> _Your goal_
In the material below, find each line with the word "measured" and copy it.

> _Given material_
════════════════

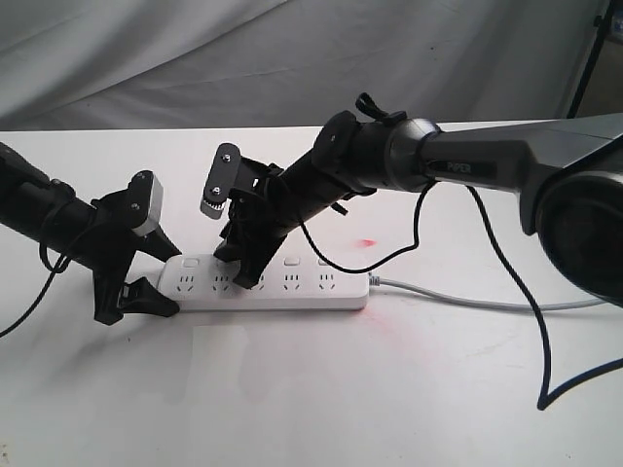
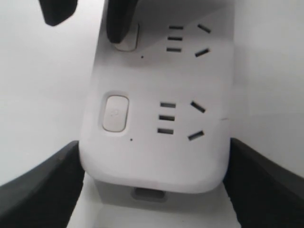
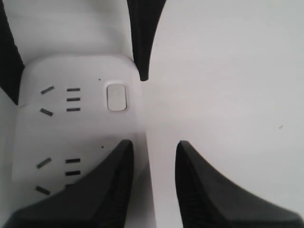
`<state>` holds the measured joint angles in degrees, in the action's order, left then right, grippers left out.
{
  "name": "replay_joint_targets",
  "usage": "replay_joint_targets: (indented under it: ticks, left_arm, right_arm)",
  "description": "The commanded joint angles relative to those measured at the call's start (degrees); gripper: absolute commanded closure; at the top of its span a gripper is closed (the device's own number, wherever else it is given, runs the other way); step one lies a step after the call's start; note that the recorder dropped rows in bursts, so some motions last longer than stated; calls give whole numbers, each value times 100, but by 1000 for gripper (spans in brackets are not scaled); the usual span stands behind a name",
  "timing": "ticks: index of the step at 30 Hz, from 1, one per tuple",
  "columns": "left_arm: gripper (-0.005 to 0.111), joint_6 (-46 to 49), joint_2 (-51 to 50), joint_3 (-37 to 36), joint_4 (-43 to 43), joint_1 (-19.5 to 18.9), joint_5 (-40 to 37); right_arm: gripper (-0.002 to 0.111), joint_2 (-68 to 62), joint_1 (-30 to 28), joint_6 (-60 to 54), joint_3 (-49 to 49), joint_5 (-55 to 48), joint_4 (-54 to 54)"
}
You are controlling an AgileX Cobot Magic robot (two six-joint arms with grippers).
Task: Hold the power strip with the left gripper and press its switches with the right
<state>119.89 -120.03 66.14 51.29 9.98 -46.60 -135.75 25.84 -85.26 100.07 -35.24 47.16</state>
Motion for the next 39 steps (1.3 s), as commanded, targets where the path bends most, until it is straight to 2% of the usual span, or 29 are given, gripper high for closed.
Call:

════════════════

> _Reply_
`<state>` holds the measured joint angles in degrees, in the action's order, left then right, grippers left out.
  "description": "The commanded joint angles relative to those measured at the call's start (degrees); gripper: absolute commanded closure; at the top of its span a gripper is closed (the device's own number, wherever else it is given, runs the other way); step one lies a step after the call's start; note that the recorder dropped rows in bursts, so some motions last longer than stated; calls give whole numbers, each value times 100, but by 1000 for gripper (spans in brackets are not scaled); the usual span stands behind a name",

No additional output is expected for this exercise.